Fig. 9: CD5L promotes neutrophil chemotaxis via CXCL1, and neutrophil activation.

a Quantification of inflammatory chemokines in WT and CD5L⁻ mice at indicated time points after mid-grade CLP, using bead-based multiplex immunoassays. b WT mice subjected to high-grade CLP were IV-injected with 2.5 mg/kg of rCD5L, or PBS (untreated), 3 h later. Inflammatory chemokines were quantified 6 h post-CLP. c CXCL1 concentrations in WT and CD5L⁻ mice after mid-grade CLP (extracted from data presented in a). d CXCL1 concentrations in untreated and IV-treated WT mice after high-grade CLP (extracted from data presented in b). a–d Pooled data from at least 2 independent experiments, analyzed by two-tailed Mann-Whitney test. a, c Mice per group: Peritoneum: 4 WT and 4 CD5L⁻ at 0 h, 4 WT, and 3 CD5L⁻ at 3 h, 6 WT, and 6 CD5L⁻ at 6 h; Blood, 9 WT and 9 CD5L⁻ at 0 h, 3 WT, and 3 CD5L⁻ at 3 h, 8 WT and 5 CD5L⁻ at 6 h. b, d Mice per group: 6 in untreated, 5 in rCD5L IV-treated. e CD5L⁻ mice were injected IV with rCD5L (2.5 mg/kg) 3 h after mid-grade CLP and peritoneal cells were recovered 3 h later.
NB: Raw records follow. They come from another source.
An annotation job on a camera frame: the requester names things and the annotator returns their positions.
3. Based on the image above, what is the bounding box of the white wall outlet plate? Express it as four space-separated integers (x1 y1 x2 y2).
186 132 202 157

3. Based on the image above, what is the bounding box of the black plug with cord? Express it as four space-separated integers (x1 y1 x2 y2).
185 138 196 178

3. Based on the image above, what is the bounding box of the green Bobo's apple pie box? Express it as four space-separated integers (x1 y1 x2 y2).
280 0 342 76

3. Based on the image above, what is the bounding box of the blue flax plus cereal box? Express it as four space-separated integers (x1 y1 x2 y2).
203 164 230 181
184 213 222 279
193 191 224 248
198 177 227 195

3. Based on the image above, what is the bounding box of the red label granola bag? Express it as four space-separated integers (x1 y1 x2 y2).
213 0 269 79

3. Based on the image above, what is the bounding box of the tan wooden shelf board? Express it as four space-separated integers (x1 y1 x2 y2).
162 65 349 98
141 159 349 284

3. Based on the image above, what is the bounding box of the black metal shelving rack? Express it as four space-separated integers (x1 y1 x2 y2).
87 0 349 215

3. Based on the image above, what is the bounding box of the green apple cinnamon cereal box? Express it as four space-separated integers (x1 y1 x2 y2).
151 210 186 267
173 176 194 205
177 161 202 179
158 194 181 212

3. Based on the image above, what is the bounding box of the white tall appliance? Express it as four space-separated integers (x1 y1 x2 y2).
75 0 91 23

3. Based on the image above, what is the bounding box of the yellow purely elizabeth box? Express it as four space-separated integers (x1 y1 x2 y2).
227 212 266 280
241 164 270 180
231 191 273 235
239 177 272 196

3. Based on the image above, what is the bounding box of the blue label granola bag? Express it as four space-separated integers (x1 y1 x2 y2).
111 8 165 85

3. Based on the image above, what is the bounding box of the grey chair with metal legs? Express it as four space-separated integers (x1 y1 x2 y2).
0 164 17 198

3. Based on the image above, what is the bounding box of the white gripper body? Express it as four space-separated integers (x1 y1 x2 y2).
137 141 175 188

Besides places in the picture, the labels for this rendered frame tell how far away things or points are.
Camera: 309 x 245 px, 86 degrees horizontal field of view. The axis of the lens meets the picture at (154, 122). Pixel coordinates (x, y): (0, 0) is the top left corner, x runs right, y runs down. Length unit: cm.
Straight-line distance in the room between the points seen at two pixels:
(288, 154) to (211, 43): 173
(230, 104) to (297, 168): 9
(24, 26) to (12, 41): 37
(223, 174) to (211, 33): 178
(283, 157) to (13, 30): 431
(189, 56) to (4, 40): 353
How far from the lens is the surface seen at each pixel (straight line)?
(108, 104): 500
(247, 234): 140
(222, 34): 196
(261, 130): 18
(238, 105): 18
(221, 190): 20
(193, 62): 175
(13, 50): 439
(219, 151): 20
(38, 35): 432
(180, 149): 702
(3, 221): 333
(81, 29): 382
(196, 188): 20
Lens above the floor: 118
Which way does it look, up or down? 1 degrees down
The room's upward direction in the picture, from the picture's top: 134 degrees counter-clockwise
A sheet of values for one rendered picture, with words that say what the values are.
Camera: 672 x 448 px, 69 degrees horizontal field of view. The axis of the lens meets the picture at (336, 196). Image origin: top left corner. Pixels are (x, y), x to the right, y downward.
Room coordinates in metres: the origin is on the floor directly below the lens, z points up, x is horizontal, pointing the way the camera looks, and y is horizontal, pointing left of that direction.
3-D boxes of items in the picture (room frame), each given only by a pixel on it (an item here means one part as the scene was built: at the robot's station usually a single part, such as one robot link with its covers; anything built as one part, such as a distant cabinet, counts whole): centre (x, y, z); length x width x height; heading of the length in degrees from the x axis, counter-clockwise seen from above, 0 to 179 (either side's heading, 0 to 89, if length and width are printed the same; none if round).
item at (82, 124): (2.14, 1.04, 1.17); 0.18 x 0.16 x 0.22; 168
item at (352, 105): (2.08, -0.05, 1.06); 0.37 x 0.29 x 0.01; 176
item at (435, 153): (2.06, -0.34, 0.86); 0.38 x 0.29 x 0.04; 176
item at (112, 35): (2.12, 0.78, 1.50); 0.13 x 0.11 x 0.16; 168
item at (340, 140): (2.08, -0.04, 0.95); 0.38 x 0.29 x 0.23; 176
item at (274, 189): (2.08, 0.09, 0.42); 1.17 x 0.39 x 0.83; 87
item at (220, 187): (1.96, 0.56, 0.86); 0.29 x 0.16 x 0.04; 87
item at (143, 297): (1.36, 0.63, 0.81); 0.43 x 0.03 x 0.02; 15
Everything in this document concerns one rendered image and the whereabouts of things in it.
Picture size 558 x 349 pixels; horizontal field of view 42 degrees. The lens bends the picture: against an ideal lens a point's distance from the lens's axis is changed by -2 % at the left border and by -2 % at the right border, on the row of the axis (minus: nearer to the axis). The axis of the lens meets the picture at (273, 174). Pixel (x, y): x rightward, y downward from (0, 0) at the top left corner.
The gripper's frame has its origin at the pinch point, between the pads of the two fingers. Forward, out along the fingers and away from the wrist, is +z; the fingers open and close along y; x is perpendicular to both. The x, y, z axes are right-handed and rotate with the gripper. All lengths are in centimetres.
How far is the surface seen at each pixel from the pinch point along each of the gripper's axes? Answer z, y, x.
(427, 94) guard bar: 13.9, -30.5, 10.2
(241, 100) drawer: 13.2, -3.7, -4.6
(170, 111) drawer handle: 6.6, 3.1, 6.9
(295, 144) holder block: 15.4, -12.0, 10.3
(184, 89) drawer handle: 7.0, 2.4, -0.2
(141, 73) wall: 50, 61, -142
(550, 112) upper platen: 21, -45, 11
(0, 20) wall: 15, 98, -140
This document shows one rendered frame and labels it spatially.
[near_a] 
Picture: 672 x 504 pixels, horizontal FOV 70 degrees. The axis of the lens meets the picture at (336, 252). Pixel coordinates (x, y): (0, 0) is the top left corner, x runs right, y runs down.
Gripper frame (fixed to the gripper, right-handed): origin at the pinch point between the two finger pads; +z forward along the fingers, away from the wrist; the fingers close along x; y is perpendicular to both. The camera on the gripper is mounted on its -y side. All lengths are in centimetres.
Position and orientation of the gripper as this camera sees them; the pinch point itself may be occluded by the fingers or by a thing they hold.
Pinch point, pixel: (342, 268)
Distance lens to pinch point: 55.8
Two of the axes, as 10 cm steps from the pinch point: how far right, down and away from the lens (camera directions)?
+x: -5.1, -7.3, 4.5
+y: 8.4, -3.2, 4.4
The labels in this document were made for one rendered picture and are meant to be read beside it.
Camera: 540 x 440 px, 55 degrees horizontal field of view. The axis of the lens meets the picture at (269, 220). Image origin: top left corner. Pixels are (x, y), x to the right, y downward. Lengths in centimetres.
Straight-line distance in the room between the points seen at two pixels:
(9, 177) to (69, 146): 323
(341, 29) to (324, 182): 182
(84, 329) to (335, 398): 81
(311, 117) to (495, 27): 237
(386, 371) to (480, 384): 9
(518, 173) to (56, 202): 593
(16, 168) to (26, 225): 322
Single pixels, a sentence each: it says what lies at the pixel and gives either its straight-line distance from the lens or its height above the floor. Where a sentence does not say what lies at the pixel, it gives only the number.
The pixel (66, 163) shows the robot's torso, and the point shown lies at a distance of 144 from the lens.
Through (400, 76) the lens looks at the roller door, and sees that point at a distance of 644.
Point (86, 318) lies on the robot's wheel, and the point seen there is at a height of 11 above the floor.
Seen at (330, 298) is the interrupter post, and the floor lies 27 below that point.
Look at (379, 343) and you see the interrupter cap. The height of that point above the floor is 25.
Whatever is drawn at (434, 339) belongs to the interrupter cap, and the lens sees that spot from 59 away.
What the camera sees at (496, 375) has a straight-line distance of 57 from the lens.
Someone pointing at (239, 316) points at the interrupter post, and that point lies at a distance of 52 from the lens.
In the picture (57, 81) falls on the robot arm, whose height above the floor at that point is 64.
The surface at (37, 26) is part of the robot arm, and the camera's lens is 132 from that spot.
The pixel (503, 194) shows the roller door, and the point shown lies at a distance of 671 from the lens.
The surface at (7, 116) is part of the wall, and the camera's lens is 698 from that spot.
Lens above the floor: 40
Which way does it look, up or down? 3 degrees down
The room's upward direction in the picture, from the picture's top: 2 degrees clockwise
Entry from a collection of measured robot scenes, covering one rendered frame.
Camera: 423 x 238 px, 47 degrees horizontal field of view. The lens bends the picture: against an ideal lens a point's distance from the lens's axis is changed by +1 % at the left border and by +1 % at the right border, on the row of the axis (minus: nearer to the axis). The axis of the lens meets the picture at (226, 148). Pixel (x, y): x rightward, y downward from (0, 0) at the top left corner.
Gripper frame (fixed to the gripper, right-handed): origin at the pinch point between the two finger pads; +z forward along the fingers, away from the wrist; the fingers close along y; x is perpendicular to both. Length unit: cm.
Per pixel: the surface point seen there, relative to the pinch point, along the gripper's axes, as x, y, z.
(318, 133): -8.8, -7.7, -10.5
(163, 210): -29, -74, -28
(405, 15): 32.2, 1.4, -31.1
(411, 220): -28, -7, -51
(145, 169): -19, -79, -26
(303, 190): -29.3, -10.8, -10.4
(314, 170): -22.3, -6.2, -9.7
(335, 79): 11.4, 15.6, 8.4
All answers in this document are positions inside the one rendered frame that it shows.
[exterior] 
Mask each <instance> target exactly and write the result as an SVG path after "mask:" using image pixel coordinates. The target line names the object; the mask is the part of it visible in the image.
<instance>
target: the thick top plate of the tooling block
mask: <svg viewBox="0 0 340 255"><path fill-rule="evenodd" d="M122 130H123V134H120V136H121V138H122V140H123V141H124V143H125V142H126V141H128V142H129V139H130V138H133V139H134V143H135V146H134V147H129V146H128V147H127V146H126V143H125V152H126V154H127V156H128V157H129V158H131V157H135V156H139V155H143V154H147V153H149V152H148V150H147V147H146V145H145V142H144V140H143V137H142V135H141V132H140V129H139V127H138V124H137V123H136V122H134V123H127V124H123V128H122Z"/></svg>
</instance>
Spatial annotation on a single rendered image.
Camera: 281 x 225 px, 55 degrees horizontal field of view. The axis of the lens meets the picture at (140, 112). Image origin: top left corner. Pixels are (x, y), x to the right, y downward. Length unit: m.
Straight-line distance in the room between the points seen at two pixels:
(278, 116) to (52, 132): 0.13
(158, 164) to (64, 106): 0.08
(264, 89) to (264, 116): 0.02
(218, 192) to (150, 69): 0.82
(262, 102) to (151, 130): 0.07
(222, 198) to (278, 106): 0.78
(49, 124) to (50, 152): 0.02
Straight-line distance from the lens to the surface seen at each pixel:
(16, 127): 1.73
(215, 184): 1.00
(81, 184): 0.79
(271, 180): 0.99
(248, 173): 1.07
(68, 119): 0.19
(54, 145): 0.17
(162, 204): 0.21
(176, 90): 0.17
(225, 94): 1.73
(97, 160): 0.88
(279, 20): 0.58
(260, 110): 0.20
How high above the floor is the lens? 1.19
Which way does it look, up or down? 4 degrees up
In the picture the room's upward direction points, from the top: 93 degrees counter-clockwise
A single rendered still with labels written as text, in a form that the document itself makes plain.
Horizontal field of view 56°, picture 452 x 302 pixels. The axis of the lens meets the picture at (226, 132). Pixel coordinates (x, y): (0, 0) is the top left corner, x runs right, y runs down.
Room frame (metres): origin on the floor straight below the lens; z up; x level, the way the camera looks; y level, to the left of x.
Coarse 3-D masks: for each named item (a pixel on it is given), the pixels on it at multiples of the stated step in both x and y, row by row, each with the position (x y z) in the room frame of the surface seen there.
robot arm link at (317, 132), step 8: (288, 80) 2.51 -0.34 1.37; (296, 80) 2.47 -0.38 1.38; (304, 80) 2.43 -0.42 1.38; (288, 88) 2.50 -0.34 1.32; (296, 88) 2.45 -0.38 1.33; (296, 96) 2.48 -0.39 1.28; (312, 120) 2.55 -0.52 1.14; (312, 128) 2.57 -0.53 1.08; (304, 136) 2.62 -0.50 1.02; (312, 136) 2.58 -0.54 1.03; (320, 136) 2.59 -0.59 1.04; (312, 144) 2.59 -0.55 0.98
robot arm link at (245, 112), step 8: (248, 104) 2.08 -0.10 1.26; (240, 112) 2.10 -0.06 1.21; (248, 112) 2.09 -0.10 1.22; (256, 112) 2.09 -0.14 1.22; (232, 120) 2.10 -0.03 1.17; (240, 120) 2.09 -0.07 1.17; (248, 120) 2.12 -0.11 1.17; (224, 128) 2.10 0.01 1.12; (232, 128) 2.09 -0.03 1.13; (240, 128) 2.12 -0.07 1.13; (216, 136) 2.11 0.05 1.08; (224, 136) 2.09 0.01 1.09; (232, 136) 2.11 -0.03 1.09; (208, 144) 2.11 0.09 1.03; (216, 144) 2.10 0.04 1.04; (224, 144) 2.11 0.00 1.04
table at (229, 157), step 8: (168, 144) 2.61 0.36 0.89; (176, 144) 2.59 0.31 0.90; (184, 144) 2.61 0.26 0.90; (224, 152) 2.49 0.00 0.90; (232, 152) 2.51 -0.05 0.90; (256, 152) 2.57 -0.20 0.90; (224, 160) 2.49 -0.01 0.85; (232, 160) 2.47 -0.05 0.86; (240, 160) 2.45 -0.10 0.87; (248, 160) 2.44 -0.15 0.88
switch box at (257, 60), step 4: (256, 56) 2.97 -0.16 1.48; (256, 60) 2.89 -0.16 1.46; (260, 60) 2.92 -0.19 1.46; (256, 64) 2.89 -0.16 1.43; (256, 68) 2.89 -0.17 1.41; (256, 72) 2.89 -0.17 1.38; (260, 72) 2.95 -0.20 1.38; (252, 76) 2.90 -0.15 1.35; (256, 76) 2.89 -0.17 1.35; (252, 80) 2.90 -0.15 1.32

Percentage of CD5L-bound cells within CD45^- cells; neutrophils (CD45⁺CD11b⁺Ly6G⁺), macrophages (CD45⁺CD11b⁺F4/80⁺), other CD11b⁺ (CD45⁺CD11b⁺F4/80^-Ly6G^-), B cells (CD45⁺B220⁺), and T cells (CD45⁺CD3⁺). f MFI values of the CXCL1 channel within CXCL1⁺ cells in each subset defined in e. e, f Pooled data from 2 independent experiments, analyzed by two-way ANOVA. Mice per group: 5 untreated and 6 rCD5L-treated. Ly6G and CD11b MFI in neutrophils collected from the peritoneal cavity of rCD5L IP- (left panel) or IV-treated (right panel) WT mice, after high-grade CLP (g), or WT vs. CD5L⁻ mice after mid-grade CLP (h). Mice per group: IP treatment: 3 at 6 h, 4 at 24 h; IV treatment: 6 at 6 h, 6 at 24 h (g); IP and IV treatment: 4 (h). Pooled data from 2 independent experiments, statistical comparisons between groups were established by two-tailed unpaired t-tests with Welch’s correction.